Förderung des Forschungsvorhabens in der Kulturanthropologie / Volkskunde durch die Deutsche Forschungsgemeinschaft
16.04.2013
Schamanismus wird gemeinhin als Praxis verstanden, bei der Menschen mit einer Geisterwelt kommunizieren. Er gilt nicht eigentlich als Religion, sondern wird eher als die Auseinandersetzung mit einem Jenseits beschrieben, um heilende Kräfte zu mobilisieren. "Auf jeden Fall aber herrscht ein starker Seelenglauben vor, auch bei unterschiedlichen Ausprägungen des Schamanismus", erklärt Uhlig. Ursprüngliche Verbreitungsgebiete sind Sibirien und Südamerika. Erste Kenntnisse davon kamen verstärkt zum Ende des 17. Jahrhunderts mit Reiseberichten aus Sibirien nach Europa und schon bald rückte die ambivalente Figur des Schamanen ins Bewusstsein der westeuropäischen Bildungsschichten. Die ökologisch-spirituelle Komponente der Schamanenfigur hat der Künstler Joseph Beuys in den 1970er Jahren aufgegriffen und verbreitet."

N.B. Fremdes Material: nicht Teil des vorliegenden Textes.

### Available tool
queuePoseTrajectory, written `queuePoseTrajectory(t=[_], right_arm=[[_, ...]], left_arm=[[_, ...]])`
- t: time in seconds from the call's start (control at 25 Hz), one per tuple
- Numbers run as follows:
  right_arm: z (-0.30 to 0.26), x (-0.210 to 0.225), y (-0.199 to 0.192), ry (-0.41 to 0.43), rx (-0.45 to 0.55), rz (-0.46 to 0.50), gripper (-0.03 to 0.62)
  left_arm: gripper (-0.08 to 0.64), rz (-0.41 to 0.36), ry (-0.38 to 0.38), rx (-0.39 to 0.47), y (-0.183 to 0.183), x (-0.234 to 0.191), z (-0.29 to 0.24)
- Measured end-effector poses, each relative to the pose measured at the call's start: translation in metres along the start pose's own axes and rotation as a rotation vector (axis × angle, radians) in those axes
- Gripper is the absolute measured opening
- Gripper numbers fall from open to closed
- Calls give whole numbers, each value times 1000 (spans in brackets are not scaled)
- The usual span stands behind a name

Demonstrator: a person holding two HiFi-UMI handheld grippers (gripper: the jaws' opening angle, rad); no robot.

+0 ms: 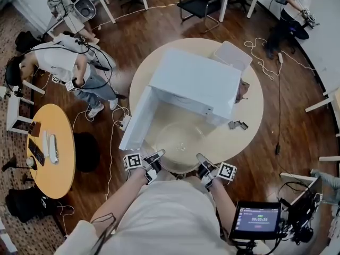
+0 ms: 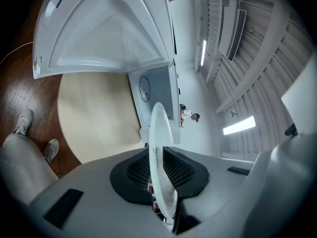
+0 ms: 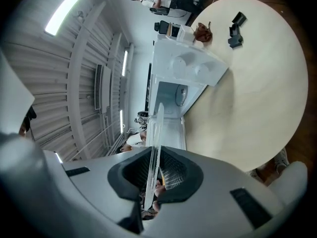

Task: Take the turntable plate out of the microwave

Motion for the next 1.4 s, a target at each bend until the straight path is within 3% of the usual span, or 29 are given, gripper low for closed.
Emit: queuePoseTrajectory(t=[0.2, 0.48, 1.4], right_arm=[[4, 24, -4, -60, 7, -72, 34], [1, 38, -5, -55, 10, -133, 34], [-11, 90, -8, -157, -57, -194, 34]], left_arm=[[48, 5, 52, 0, 2, -15, -3], [48, 20, 62, 3, 4, -28, -9], [52, 74, 130, -4, 9, -81, -18]])
Point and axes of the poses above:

Wie weit schamanisch geprägte Konzepte heute in Mitteleuropa verbreitet sind oder wie viele Anhänger sie haben, lässt sich laut Uhlig nicht erschöpfend beziffern. Uhlig untersucht in dem DFG-Projekt "Sinnentwürfe in prekären Lebenslagen der Gegenwart: Eine transnationale Ethnographie geistigen Heilens im ländlichen Raum (Eifel)" insbesondere, was die Menschen eigentlich dazu bewegt, einen Schamanen aufzusuchen. Unzufriedenheit mit dem bestehenden Gesundheitssystem und die Suche nach alternativen Heilungsansätzen mögen eine Ursache sein, weshalb sich Menschen dem Schamanismus mit seinen Praktiken wie Schwitzhüttenzeremonie, schamanischer Reise oder Hopi-Herzheilung zuwenden. Sinnsuche oder Sehnsucht nach Spiritualität, gerade auch in kritischen Lebenssituationen, können ebenso Motive sein wie Bemühungen um ein naturverbundenes, ökologisch ausgerichtetes Leben.

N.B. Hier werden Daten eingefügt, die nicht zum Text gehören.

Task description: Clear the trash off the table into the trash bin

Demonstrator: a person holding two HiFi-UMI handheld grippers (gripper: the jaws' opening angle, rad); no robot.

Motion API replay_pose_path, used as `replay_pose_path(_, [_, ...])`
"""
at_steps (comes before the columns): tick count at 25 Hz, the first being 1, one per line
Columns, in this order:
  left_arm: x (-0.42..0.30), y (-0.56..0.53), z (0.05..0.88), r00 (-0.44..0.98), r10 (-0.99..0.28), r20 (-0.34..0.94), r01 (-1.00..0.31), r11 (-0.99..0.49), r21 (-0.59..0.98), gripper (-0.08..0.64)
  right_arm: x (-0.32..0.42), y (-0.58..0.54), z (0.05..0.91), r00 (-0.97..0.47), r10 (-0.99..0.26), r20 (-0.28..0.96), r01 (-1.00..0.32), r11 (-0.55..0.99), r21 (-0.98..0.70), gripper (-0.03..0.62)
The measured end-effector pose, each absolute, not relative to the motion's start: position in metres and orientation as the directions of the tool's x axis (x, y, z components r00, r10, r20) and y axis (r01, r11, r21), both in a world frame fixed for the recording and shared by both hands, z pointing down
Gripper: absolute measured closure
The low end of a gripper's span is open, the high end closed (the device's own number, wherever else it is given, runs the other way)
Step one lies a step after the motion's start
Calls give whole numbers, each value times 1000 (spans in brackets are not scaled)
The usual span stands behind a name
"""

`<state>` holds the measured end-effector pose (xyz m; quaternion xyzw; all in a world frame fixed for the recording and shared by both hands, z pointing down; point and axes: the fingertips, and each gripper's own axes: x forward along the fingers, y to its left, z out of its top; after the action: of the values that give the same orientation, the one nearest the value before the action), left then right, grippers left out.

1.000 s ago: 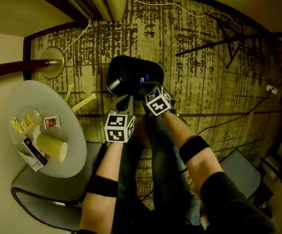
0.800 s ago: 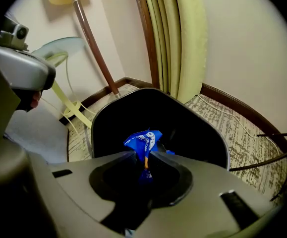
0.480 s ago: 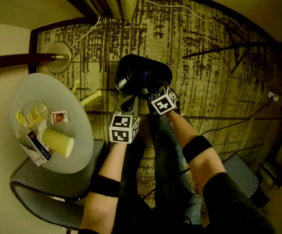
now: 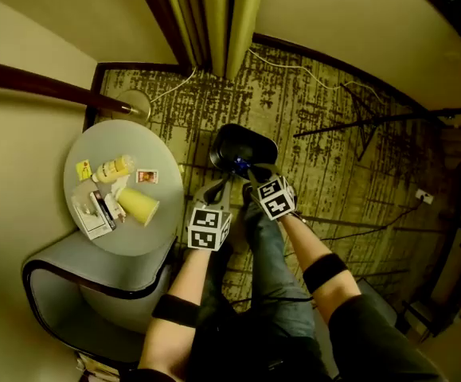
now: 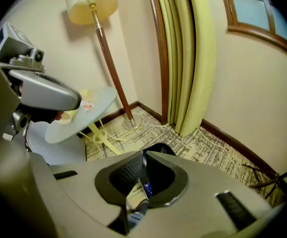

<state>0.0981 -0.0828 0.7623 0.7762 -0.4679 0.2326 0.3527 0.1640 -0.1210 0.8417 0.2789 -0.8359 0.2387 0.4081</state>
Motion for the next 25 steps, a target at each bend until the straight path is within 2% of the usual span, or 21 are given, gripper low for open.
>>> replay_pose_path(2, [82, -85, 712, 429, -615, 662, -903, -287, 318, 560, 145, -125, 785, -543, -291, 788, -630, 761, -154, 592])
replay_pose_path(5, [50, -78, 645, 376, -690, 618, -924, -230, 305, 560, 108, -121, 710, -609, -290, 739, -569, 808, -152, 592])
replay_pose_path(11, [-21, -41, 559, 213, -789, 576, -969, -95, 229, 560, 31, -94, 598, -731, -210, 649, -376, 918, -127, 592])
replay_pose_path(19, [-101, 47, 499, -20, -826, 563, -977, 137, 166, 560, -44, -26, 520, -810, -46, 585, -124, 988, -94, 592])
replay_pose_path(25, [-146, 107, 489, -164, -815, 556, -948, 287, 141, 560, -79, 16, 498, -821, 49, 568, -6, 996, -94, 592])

Aufgrund der bisher geführten Interviews steht für den Volkskundler fest, dass es sich bei dem modernen Schamanismus um ein vielschichtiges Phänomen handelt, das Klienten aus allen Bildungsschichten anspricht, keineswegs abergläubische Außenseiter. Im Rahmen seiner Dissertation wird Uhlig weitere Interviews mit schamanisch Praktizierenden führen und auswerten. Durch die mikroskopische Analyse versucht das Vorhaben, u.a. einen lebensnahen Beitrag zur kulturwissenschaftlichen Deutung von Spiritualität zu liefern und auf diesem Wege einen Beitrag zur Erforschung individueller Gegenwartsreligiosität zu leisten.